> WHAT THE TASK ASKS
Exactly the lines from the one that contains "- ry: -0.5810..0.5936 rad" through the end of the material below are to be output, the first and last included.

> DATA SEGMENT
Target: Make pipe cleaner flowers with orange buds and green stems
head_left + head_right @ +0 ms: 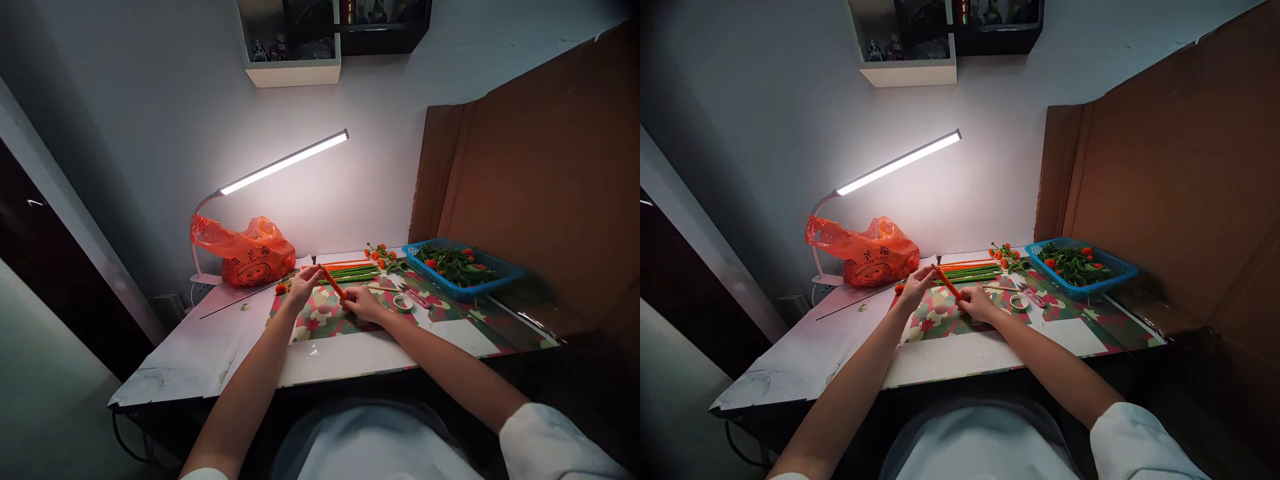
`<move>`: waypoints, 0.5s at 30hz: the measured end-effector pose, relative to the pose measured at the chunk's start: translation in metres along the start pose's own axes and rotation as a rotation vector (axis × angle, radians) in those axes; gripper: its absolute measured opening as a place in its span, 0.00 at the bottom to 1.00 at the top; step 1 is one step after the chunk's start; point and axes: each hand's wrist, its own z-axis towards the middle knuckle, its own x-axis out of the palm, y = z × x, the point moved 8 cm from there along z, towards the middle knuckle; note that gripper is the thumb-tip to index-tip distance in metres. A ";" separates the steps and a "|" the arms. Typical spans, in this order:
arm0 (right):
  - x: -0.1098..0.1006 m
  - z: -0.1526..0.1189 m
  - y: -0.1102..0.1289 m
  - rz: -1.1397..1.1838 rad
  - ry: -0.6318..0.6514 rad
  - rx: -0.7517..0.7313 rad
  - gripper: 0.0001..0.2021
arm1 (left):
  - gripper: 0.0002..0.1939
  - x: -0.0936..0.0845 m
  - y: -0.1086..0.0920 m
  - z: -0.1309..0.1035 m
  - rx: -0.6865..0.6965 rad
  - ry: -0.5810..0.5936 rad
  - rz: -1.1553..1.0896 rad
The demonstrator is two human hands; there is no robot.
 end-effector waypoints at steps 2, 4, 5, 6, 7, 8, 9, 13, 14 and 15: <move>0.001 0.000 -0.001 0.011 0.003 0.006 0.05 | 0.24 0.005 -0.004 -0.002 0.042 0.028 0.026; 0.003 0.000 0.000 -0.009 0.008 -0.012 0.05 | 0.22 0.013 -0.009 -0.005 0.082 0.070 0.050; 0.004 0.001 0.001 -0.020 0.010 -0.028 0.05 | 0.22 0.017 -0.012 -0.007 0.098 0.085 0.053; 0.006 0.001 0.002 -0.024 0.017 -0.042 0.05 | 0.21 0.021 -0.014 -0.008 0.113 0.093 0.049; 0.008 0.002 0.002 -0.018 0.029 -0.050 0.05 | 0.20 0.025 -0.017 -0.010 0.126 0.102 0.044; 0.010 0.002 0.000 -0.005 0.045 -0.047 0.06 | 0.20 0.028 -0.019 -0.011 0.135 0.102 0.042; 0.013 0.003 -0.002 0.016 0.062 -0.033 0.07 | 0.21 0.031 -0.021 -0.012 0.141 0.107 0.043; 0.023 0.004 -0.013 0.126 0.128 0.024 0.11 | 0.22 0.038 -0.025 -0.015 0.149 0.128 0.105; 0.024 0.005 -0.015 0.138 0.136 0.025 0.12 | 0.21 0.039 -0.025 -0.016 0.150 0.141 0.127; 0.024 0.005 -0.016 0.136 0.139 0.019 0.12 | 0.20 0.041 -0.025 -0.017 0.151 0.159 0.143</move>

> WRITTEN ANSWER
  - ry: -0.5810..0.5936 rad
  - rz: -1.1553..1.0896 rad
The demonstrator is two human hands; there is no robot.
 end-effector waypoints at steps 2, 4, 5, 6, 7, 8, 9, 13, 14 and 15: <move>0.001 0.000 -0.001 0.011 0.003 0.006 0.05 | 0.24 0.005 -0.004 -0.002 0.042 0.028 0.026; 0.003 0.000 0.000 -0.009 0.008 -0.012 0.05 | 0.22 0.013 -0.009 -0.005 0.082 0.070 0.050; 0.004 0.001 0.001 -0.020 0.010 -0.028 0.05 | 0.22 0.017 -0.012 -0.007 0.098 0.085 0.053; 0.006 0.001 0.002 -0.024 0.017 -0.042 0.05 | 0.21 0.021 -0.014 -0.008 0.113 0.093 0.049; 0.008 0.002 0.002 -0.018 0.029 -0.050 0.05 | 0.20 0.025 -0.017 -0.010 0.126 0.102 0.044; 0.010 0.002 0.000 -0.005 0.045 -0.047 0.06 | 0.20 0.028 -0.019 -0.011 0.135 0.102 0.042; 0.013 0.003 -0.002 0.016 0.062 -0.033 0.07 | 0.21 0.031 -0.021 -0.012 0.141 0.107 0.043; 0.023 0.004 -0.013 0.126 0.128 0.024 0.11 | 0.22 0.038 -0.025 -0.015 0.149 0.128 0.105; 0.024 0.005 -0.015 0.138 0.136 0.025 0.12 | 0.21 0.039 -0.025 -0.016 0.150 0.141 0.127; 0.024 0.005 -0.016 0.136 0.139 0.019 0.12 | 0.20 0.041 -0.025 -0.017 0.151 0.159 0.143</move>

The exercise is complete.